Organised Agonisers! Graham here.

Getting things done. It’s hard at the best of times. Right now it’s reached ‘near impossible’ status. 

Many of us can’t work the way we used to - whether because our work setting has radically changed, or because our work has disappeared altogether. 

Add to this the sheer amount of ‘holy shit is this really happening?’ things going on right now, and a relentless news-and-social-media vortex designed to keep you watching day and night. 

It’s a lot, is what I’m saying. Understandably, it’s a hard time to feel productive.

Yet for many big feelers, feeling ‘productive’ is an important part of feeling like a worthy human - especially when other parts of our lives feel like they are in disarray. 

So what do you do with that?

The dreaded P word

It’s almost a cliche. Feeling unworthy? Work harder! 'Maybe if I was just more productive, I wouldn't feel like such a piece of shit. . .?'

You can look at this a couple of different ways.

You can say that striving to ‘be productive’ is a coping strategy, a way of distracting from (or pushing against) the thoughts and feelings that tell us we’re not good enough. From this angle, this endless striving to ‘be productive’ is doomed to diminishing returns, because it doesn’t address the real underlying problem, that feeling of unworthiness. 

From another angle though, you can argue that throwing yourself into work isn’t so much a coping strategy as it is just a ‘life strategy’. Meaning doesn’t come easy in life - especially for those of us inclined to repeatedly ask just what is the point of it all.

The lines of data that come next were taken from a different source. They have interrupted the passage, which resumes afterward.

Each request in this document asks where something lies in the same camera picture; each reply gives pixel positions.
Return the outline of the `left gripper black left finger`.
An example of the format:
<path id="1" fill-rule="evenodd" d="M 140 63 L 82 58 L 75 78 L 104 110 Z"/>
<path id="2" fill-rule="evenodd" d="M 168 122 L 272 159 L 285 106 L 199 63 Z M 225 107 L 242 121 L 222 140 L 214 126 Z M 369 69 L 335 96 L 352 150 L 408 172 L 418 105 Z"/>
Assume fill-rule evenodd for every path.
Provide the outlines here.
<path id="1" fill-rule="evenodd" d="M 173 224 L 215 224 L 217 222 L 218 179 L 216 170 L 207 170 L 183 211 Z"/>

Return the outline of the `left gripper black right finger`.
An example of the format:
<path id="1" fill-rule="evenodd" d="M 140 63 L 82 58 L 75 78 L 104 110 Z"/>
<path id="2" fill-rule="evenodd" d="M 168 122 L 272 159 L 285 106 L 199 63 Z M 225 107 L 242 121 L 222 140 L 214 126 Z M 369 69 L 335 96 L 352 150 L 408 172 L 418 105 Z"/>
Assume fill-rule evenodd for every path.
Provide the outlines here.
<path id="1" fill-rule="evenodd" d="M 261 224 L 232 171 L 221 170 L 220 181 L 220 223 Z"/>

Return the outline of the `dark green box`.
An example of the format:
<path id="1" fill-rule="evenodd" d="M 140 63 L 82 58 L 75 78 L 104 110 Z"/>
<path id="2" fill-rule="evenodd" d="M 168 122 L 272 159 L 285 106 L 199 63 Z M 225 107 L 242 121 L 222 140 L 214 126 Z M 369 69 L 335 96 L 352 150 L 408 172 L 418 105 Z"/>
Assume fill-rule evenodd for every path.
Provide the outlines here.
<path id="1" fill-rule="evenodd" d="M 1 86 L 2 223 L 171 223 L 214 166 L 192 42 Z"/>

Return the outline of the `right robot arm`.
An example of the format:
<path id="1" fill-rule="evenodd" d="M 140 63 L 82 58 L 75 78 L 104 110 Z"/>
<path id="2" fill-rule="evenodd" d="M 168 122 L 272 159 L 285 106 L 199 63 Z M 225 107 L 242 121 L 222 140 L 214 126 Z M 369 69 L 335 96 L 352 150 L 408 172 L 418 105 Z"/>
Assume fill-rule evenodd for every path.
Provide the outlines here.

From this angle, it makes sense to at least try to find meaning and purpose in your work, especially at those times when your brain, when left to its own devices, is a bit of a scary place.

When working harder is helpful

Whatever you want to call it, the ‘be more productive’ strategy has its strengths and weaknesses. 

Sometimes, getting things done is just what you need to give you a sense of accomplishment and baseline worthiness. Sometimes when I find myself a few days into a long shame spiral, wondering why I’m even here, the simple act of getting some work done can have a surprisingly big effect on my mood. 

The more uncomfortable the task, the more profound the transformation once I get it done. 

For instance, I just took on a small bit of unpaid and quite challenging work, trying to influence a large mental health reform process in Australia. The task involves a few nerve-wracking meetings with people in positions of influence, meetings that I’ll spend ages preparing for and agonising over afterward (as is my process). And to top it off, I’m not convinced my efforts in this instance will lead to any real change. 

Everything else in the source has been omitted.